*Aim of the exercise:* Make an exact copy of every entry, leaving the pictures out.

*The data:*
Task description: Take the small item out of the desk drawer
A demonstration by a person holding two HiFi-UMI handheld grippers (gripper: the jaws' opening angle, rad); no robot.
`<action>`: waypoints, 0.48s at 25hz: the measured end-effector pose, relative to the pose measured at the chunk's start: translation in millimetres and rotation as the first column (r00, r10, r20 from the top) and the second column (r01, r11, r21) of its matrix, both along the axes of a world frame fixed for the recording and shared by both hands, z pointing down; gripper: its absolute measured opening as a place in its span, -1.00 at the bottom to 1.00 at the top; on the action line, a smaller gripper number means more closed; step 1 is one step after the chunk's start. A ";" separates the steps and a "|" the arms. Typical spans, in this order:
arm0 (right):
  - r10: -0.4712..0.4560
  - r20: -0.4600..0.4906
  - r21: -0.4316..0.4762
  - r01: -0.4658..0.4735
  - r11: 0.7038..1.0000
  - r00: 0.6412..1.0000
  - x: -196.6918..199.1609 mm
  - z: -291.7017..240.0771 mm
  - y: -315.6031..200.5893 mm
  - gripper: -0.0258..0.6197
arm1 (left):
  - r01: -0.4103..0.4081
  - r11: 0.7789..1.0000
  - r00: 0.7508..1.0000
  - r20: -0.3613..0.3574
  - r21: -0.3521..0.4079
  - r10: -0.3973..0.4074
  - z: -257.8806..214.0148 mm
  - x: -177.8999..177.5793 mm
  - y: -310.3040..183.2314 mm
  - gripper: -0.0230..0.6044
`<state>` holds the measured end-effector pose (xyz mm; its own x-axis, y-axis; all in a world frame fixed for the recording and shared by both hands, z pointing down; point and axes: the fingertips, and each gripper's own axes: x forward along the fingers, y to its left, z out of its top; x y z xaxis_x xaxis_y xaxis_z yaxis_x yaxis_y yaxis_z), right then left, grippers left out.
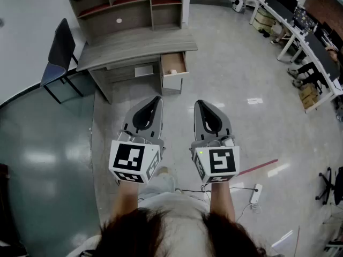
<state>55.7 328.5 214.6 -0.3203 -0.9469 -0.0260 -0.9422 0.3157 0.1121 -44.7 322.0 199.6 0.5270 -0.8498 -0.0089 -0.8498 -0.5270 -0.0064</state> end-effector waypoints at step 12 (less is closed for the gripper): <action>0.029 0.038 0.005 -0.029 1.000 0.999 -26.3 -10.9 -72.7 -0.83 | -0.017 1.000 1.000 -0.010 -0.013 0.017 -1.8 -39.1 -75.9 -0.89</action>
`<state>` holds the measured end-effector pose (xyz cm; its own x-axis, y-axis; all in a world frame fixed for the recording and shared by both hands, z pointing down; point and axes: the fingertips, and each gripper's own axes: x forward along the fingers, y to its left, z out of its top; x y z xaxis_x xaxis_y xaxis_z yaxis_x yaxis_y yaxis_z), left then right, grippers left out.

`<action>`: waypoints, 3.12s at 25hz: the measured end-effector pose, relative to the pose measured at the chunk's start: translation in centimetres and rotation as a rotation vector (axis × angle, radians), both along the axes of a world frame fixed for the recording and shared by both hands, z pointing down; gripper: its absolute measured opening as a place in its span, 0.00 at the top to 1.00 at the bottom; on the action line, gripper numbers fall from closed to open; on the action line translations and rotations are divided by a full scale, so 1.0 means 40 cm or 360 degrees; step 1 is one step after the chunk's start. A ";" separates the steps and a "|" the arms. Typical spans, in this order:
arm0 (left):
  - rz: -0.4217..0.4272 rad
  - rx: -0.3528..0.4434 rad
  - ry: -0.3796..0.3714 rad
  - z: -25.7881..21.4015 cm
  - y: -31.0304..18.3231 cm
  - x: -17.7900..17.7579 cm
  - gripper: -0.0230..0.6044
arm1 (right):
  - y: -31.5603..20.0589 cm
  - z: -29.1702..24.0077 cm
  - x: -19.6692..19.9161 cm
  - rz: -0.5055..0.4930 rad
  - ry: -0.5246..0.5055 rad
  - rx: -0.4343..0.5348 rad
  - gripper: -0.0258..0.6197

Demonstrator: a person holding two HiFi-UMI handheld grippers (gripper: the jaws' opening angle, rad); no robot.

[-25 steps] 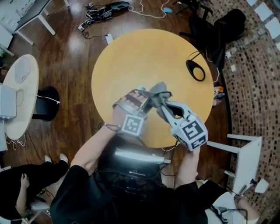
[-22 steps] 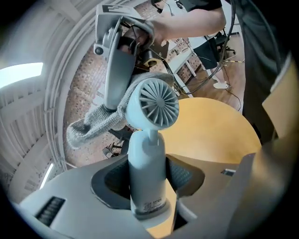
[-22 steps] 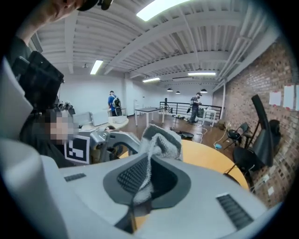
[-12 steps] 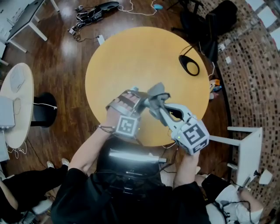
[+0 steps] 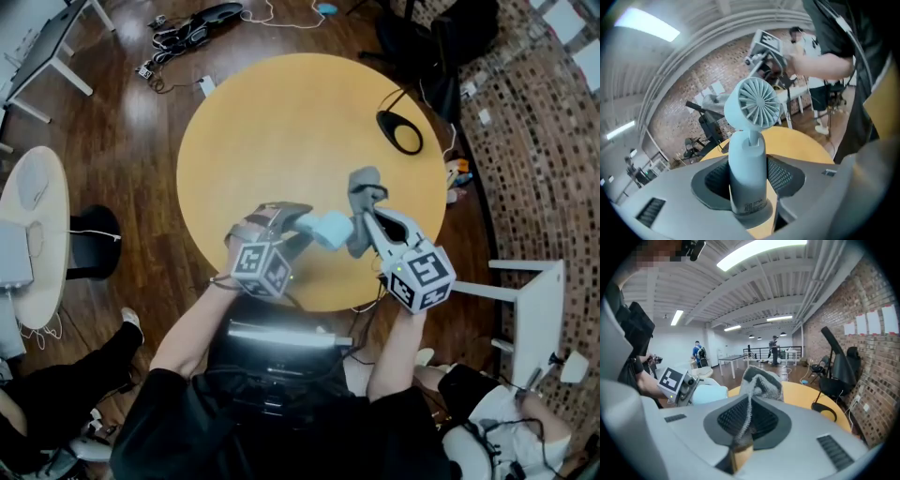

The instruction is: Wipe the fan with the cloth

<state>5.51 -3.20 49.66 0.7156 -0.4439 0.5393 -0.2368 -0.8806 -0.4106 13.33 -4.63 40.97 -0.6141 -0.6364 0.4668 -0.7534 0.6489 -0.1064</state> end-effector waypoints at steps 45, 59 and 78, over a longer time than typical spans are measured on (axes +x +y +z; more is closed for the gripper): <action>-0.0071 -0.1606 0.1364 -0.283 -0.129 -0.008 0.63 | -0.192 -0.230 -0.120 0.0237 -0.0254 0.0546 0.92; 0.0048 -0.1772 0.1496 -0.324 -0.105 -0.039 0.63 | -0.109 -0.239 -0.260 -0.0285 -0.0021 0.0606 0.92; 0.0122 -0.1244 0.1111 -0.302 -0.080 -0.046 0.63 | -0.108 -0.315 -0.147 -0.0130 0.0010 0.0637 0.92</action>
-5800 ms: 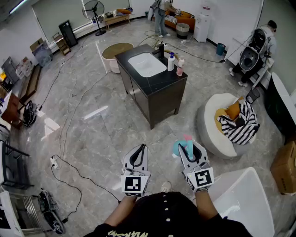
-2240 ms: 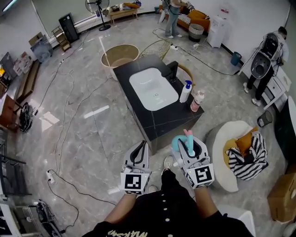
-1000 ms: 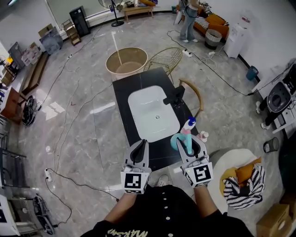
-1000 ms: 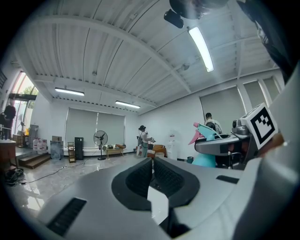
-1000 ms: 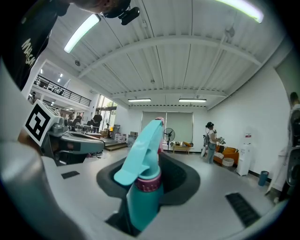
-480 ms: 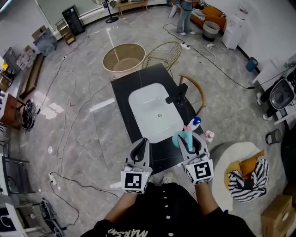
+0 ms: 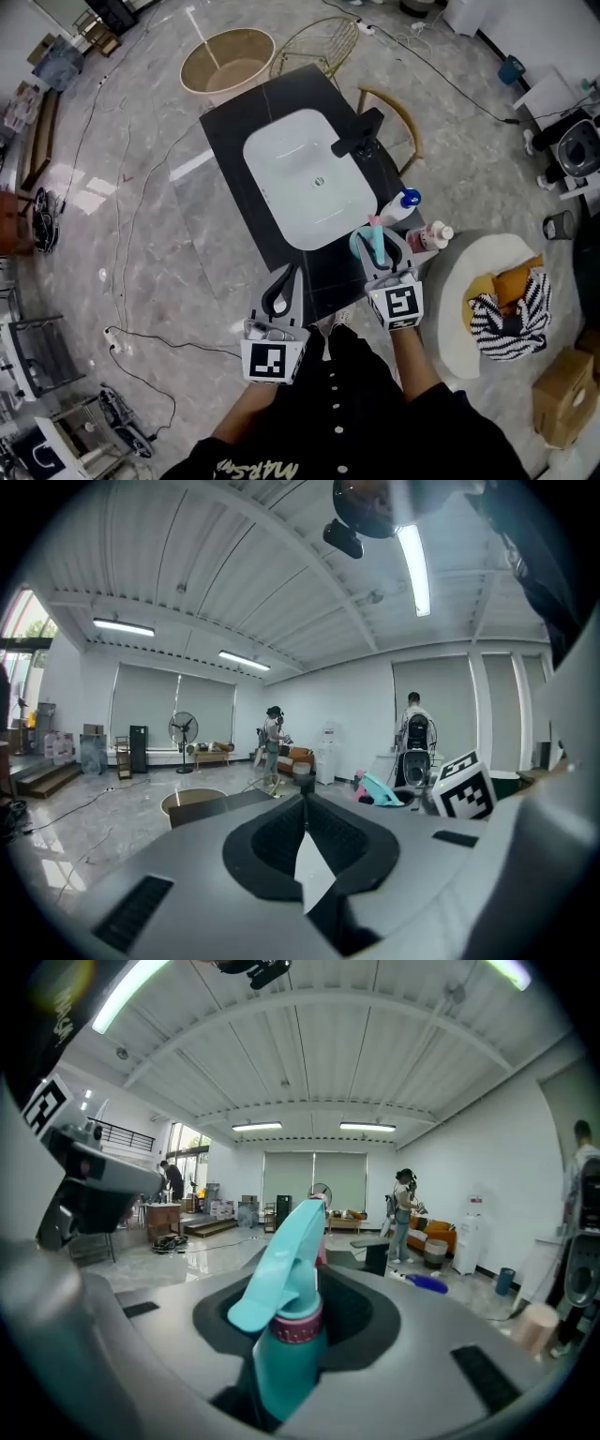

*Solution to the exercise:*
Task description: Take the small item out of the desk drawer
A demonstration by a person holding two HiFi-UMI handheld grippers (gripper: the jaws' opening angle, rad); no robot.
`<action>`: waypoints, 0.48s at 25hz: the measured end-effector pose, relative to the pose measured at the chunk's start: translation in millimetres and rotation as the first column (r00, r10, r20 from the top) and the second column (r01, r11, r21) of its matrix, both along the axes of a world frame fixed for the recording and shared by both hands, z pointing down; gripper: its absolute measured opening as a place in its span, -1.00 at the bottom to 1.00 at the top; on the action line, a smaller gripper number means more closed; step 1 is one step after the chunk's start. A ";" separates the steps and a "|" the arms. Typical spans, in this order:
arm0 (right):
  - r10: -0.4712..0.4560
  - r20: -0.4600..0.4906
  - r21: -0.4316..0.4762
  - r01: -0.4658..0.4735
  - r11: 0.7038..1.0000
  - r00: 0.6412..1.0000
  - x: -196.6918..199.1609 mm
  - z: -291.7017..240.0771 mm
  - y: -315.6031..200.5893 mm
  - gripper: -0.0258..0.6197
arm1 (left):
  - r01: -0.4103..0.4081
  - r11: 0.7789..1.0000
  - r00: 0.7508..1.0000
  - r20: -0.3613..0.3574
  - r21: -0.3521..0.4079
  - r10: -0.3973..0.4074
  - z: -257.8806..214.0148 mm
  - x: -177.8999..177.5793 mm
  - y: -310.3040..183.2314 mm
  - gripper: -0.0230..0.6044
`<state>` holds the measured end-effector pose (xyz mm; its own x-axis, y-axis; all in a world frame fixed for the recording and shared by both hands, z pointing down; point and axes: the fingertips, and each gripper's own axes: x forward along the fingers, y to its left, z out of its top; x y z xaxis_x xaxis_y xaxis_z yaxis_x yaxis_y yaxis_z), right then left, grippers left out.
<state>55.7 328.5 214.6 -0.3203 -0.9469 -0.0260 -0.9422 0.3157 0.1121 -44.7 322.0 199.6 0.5270 -0.8498 -0.0089 -0.8498 -0.5270 -0.0064</state> end-effector waypoints at step 12 (less is closed for the gripper): <action>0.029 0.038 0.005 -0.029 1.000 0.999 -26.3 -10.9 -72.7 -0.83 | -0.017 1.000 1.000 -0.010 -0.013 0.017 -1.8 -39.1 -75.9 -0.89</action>
`<state>` holds the measured end-effector pose (xyz cm; its own x-axis, y-axis; all in a world frame fixed for the recording and shared by both hands, z pointing down; point and axes: the fingertips, and each gripper's own axes: x forward along the fingers, y to its left, z out of its top; x y z xaxis_x xaxis_y xaxis_z yaxis_x yaxis_y yaxis_z), left then right, grippers left out.

`<action>`: waypoints, 3.12s at 25hz: the measured end-effector pose, relative to the pose measured at the chunk's start: translation in centimetres and rotation as a rotation vector (axis × angle, radians), both along the axes of a world frame fixed for the recording and shared by both hands, z pointing down; gripper: its absolute measured opening as a place in its span, 0.00 at the top to 1.00 at the bottom; on the action line, gripper numbers fall from closed to open; on the action line translations and rotations are divided by a full scale, so 1.0 means 40 cm or 360 degrees; step 1 is one step after the chunk's start. A ";" separates the steps and a "|" the arms. Typical spans, in this order:
arm0 (left):
  - rz: -0.4217..0.4272 rad
  - rx: -0.3528..0.4434 rad
  - ry: -0.3796..0.3714 rad
  - z: -25.7881..21.4015 cm
  - y: -31.0304..18.3231 cm
  - x: -17.7900..17.7579 cm
  - gripper: -0.0230..0.6044
arm1 (right):
  - y: -31.5603..20.0589 cm
  - z: -29.1702..24.0077 cm
  - x: -19.6692..19.9161 cm
  - rz: -0.5055..0.4930 rad
  - ry: -0.5246..0.5055 rad
  - rx: -0.4343..0.5348 rad
  - gripper: -0.0258..0.6197

Demonstrator: a person holding two HiFi-UMI handheld grippers (gripper: the jaws' opening angle, rad); no robot.

[-25 steps] 
[-22 steps] 
[-22 steps] 
[-12 steps] 
[+0 steps] 

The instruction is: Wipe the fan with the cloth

<state>5.51 -3.20 49.66 0.7156 -0.4439 0.5393 -0.2368 -0.8806 -0.4106 13.33 -4.63 40.97 -0.6141 -0.6364 0.4668 -0.7534 0.6489 -0.1064</state> end-effector waypoints at steps 45, 59 and 78, over a longer time than typical spans are measured on (axes +x +y +z; more is closed for the gripper): <action>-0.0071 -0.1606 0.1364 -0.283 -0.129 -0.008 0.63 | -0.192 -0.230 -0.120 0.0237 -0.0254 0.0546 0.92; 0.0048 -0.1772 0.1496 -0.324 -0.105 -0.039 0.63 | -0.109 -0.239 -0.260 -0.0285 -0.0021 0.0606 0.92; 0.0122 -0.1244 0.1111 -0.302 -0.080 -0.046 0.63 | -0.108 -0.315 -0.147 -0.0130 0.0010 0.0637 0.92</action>
-5800 ms: 
-2240 ms: 
-1000 ms: 
-1000 ms: 
-1000 ms: 
-480 ms: 
+0 ms: 

No more output is required.